_Task directions_
The lines you return should be those containing the string "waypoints", taken from the data below.

⟨

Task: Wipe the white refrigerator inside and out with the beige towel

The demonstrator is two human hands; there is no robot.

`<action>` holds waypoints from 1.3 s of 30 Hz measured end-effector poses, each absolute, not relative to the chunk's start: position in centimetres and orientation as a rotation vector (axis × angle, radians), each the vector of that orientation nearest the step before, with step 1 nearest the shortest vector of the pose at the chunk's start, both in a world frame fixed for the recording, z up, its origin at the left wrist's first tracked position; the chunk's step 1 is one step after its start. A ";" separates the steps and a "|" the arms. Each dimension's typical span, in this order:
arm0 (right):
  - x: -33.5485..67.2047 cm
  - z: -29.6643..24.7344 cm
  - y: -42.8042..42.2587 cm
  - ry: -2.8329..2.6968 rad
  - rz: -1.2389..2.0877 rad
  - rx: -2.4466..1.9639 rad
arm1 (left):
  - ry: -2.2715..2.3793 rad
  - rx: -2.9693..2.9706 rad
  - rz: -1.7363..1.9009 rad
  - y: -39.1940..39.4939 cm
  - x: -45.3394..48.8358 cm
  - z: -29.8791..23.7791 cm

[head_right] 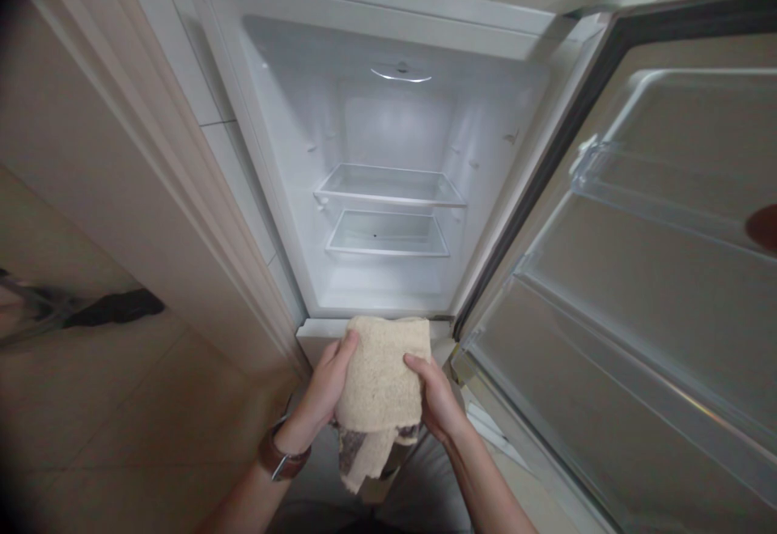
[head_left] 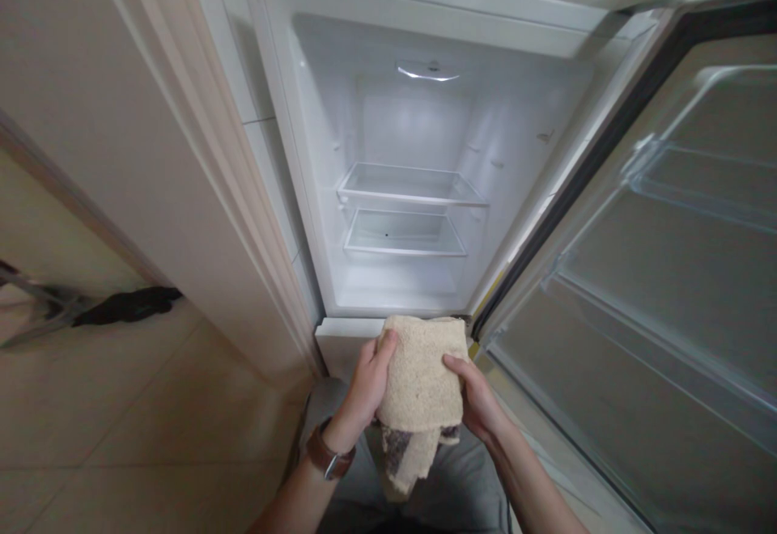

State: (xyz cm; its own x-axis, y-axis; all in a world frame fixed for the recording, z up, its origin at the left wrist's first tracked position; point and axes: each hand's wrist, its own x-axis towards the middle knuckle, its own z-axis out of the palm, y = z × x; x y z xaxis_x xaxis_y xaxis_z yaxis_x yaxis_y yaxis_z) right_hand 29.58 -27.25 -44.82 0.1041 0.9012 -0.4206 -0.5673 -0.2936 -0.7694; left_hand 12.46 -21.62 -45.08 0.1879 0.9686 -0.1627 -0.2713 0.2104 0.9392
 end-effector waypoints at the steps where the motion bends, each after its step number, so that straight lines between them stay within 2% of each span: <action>1: 29.6 -44.9 -27.3 -0.422 1.508 -1.125 | 0.956 0.936 1.071 -21.7 12.5 -45.1; 12: 29.7 -46.5 -27.3 -0.447 1.471 -1.125 | 1.051 0.970 1.032 -22.5 12.5 -44.5; 26: 29.8 -46.0 -27.5 -0.382 1.473 -1.109 | 0.866 1.091 1.006 -22.9 12.6 -42.6; 34: 29.7 -46.3 -27.6 -0.395 1.483 -1.105 | 0.856 1.063 1.001 -23.0 12.4 -43.8; 39: 29.7 -46.6 -27.6 -0.411 1.486 -1.109 | 0.985 0.963 1.131 -23.3 12.3 -44.4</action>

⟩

_Written response_
`<action>` holds waypoints from 1.3 s of 30 Hz measured end-effector poses, each absolute, not relative to the chunk's start: position in centimetres and orientation as a rotation vector (axis × angle, radians), each the vector of that orientation nearest the step before, with step 1 nearest the shortest vector of the pose at the chunk's start, both in a world frame fixed for the recording, z up, its origin at the left wrist's first tracked position; the chunk's step 1 is one step after its start. A ";" separates the steps and a "|" the arms. Each dimension's typical span, in this order:
 end-effector waypoints at the steps where the motion bends, each after its step number, so that straight lines between them stay within 2% of each span: <action>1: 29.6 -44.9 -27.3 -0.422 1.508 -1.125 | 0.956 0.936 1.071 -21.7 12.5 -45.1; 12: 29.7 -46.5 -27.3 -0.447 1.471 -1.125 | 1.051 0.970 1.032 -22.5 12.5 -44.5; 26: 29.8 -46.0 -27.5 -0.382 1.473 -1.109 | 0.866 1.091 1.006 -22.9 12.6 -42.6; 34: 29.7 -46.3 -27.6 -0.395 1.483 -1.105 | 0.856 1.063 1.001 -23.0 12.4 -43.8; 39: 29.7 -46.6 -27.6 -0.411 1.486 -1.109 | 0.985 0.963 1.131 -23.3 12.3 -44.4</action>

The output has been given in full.